* **What you need to do**:
Take the listing below and print exactly the lines starting at the line containing "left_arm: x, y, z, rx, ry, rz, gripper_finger" and ending at the line containing "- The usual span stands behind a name", both ends included, and no others.

↓↓↓

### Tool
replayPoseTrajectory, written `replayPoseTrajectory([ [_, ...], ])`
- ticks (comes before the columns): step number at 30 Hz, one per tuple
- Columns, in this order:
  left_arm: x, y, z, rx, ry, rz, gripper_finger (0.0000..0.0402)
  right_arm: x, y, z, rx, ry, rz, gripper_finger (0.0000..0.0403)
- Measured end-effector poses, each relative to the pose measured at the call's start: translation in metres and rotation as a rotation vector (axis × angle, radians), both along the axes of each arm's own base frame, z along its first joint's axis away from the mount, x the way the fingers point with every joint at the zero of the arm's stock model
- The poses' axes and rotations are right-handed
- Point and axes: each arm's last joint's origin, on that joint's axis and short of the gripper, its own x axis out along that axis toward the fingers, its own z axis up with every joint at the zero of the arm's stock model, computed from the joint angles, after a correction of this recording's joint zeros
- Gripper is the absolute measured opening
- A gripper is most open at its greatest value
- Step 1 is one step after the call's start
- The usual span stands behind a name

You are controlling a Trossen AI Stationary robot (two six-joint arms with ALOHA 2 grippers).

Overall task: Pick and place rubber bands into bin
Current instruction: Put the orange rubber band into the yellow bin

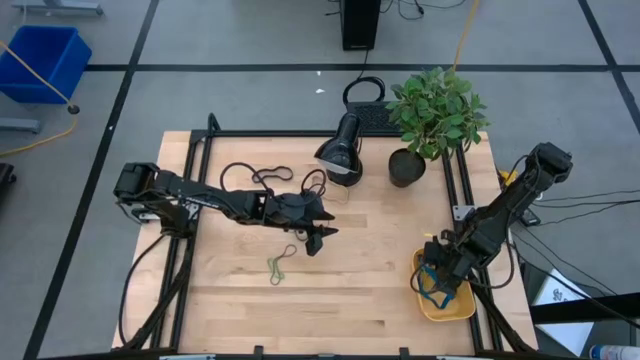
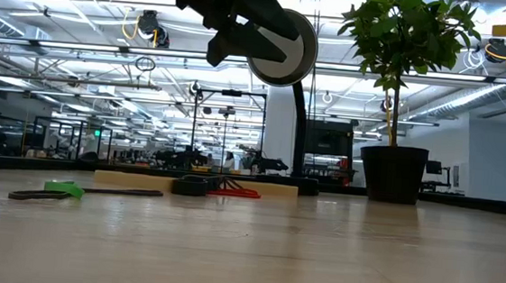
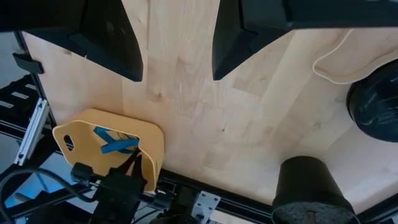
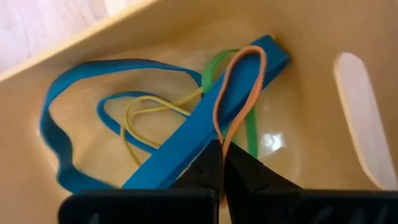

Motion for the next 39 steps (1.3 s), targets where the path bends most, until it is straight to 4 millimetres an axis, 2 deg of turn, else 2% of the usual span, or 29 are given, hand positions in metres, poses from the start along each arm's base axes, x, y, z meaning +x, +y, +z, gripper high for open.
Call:
replayPoseTrajectory([
  [4,0.000,0.000,0.000,0.000,0.000,0.000,0.0200,0.000,0.000,0.000,0.000,0.003,-0.012,0.0004],
  [10,0.000,0.000,0.000,-0.008,-0.001,0.004,0.0200,0.000,0.000,0.000,0.004,0.008,-0.044,0.0032],
  [17,0.000,-0.001,0.000,-0.076,-0.001,0.036,0.0200,0.000,0.000,0.000,0.003,0.007,-0.039,0.0096],
  [25,0.000,-0.001,0.000,-0.051,0.000,0.023,0.0200,-0.001,0.000,0.000,0.009,0.010,-0.034,0.0156],
  [32,0.000,-0.001,0.000,-0.038,0.001,0.015,0.0200,-0.003,-0.003,0.007,0.062,-0.010,-0.030,0.0166],
  [39,-0.001,-0.002,-0.002,0.008,0.029,-0.070,0.0200,-0.006,-0.006,0.015,0.105,-0.058,-0.014,0.0161],
])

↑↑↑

* **Your solution**:
  left_arm: x, y, z, rx, ry, rz, gripper_finger (0.0000..0.0402)
  right_arm: x, y, z, rx, ry, rz, gripper_finger (0.0000..0.0403)
- Measured end-effector poses, each relative to the pose measured at the call's start: translation in metres and rotation as a rotation vector (axis × angle, radians), both along the axes of each arm's own base frame, z along its first joint's axis away from the mount, x the way the fingers point with every joint at the zero of the arm's stock model
- The poses' axes and rotations are right-handed
- Point and axes: each arm's last joint's origin, on that joint's axis and short of the gripper, its own x axis out along that axis toward the fingers, its own z axis up with every joint at the zero of the arm's stock model, computed from the joint angles, after a correction of this recording's joint zeros
- Gripper is the absolute measured opening
- A gripper is most open at its greatest value
- Step 1 is one step after the call's start
- The usual span stands behind a name

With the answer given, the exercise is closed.